Aim To audit GP repeat prescription records in comparison with medication lists held in patients’ electronic notes (EMIS) in our centre, to identify any discrepancies and pharmacist interventions.
Method Between October 2011 and June 2014, a pharmacist retrospectively reviewed the CF Centre medication lists, and compared them with the patient’s GP repeat prescription (accessed using Summary Care Record), identifying differences in doses, formulation, and directions. In addition, omissions from each list, drug-class duplications, drugs requiring cessation, and dosing errors were noted.
The last date of dispensing was used as an indicator of adherence, and where necessary, GPs were contacted for further information.
Pharmacist interventions requiring further action were recorded.

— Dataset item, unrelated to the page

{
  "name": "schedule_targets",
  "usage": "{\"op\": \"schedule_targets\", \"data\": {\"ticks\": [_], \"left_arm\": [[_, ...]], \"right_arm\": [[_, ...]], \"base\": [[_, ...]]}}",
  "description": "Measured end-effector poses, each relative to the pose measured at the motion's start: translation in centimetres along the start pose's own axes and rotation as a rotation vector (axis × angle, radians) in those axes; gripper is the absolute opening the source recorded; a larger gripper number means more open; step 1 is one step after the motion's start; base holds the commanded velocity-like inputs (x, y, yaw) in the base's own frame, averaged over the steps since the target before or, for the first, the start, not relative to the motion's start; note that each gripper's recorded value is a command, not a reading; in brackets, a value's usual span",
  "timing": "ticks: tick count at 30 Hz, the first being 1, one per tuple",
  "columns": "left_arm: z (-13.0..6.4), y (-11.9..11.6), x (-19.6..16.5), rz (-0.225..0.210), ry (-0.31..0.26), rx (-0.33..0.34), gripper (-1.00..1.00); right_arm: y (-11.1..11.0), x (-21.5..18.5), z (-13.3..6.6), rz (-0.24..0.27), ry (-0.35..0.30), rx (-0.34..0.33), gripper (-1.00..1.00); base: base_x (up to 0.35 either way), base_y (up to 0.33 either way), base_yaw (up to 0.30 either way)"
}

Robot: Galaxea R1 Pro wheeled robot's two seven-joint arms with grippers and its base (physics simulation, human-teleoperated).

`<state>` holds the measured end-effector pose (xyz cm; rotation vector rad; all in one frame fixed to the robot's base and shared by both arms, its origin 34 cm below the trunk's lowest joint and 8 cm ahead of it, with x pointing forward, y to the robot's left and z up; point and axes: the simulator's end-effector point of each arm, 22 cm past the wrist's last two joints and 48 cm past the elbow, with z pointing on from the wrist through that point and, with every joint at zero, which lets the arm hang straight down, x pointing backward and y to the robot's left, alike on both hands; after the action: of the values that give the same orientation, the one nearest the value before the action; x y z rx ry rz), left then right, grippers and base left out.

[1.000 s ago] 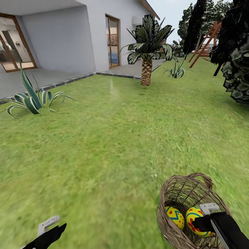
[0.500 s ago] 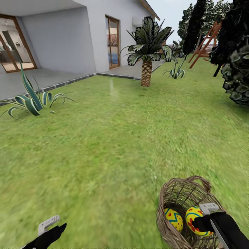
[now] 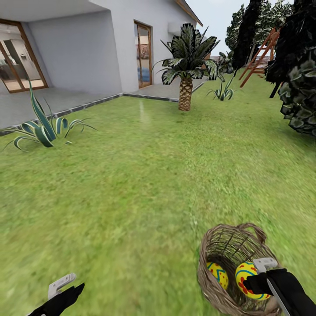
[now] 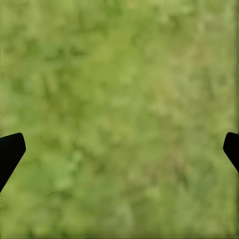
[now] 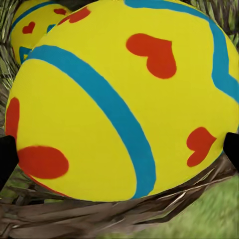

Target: Take the three Easter eggs out of the wicker basket on the lawn in the garden, then place them on the lawn next to a single tree (choose any tree) so that all three eggs are next to the same tree and none are left in the basket.

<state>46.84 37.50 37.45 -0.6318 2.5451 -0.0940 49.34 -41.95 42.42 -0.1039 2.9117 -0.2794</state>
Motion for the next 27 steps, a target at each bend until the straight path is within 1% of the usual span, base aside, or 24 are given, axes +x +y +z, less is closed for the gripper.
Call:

Results Drugs (n=2009), were reviewed from 232 patient episodes. Total number of pharmacist interventions was 589 (29.3% drugs), with 20 prescribing errors identified as being clinically significant requiring immediate resolution. Dose and formulation discrepancies were noted in 141 (7.0%) and 48 (2.4%) drugs respectively. Omissions occurred on the GP prescription for 73 medications (3.6%), 30 of which were unlicensed. There were 69 (3.4%) omissions on the CF Unit medication list. Common drugs missed off the GP prescriptions were unlicensed medicines (ULM), accounting for 40% of GP omissions. Common drugs missed off the CF Centre drug list were dietary products and ‘acute’ courses (e.g. antifungals, eradication regimens) initiated by the CF Centre. The CF Centre was unaware of some GP prescribing of contraceptives and inhalers.
25 patients were identified as having adherence issues.
Only 35/232 (15%) prescriptions matched identically.
Conclusions This audit identified the need for a more thorough medicine review and reconciliation in the clinic, which should at least include the GP repeat prescription. The audit identified areas of discrepancy between the CF Centre list and the GP prescription, that were previously unknown and had not been considered. It is essential that teams are aware of additional prescribing by GPs and the medication list at the CF Centre should be updated at each clinic visit. Communication regarding drug therapy needs to be improved between the CF Centre and GPs.
A comprehensive medication review should to be completed before altering any drug/doses in response to poor clinical response, as it cannot be assumed that patients have access to, or are taking, medicines as perceived by the CF Team. A pharmacist in a CF clinic would be ideally placed to complete this.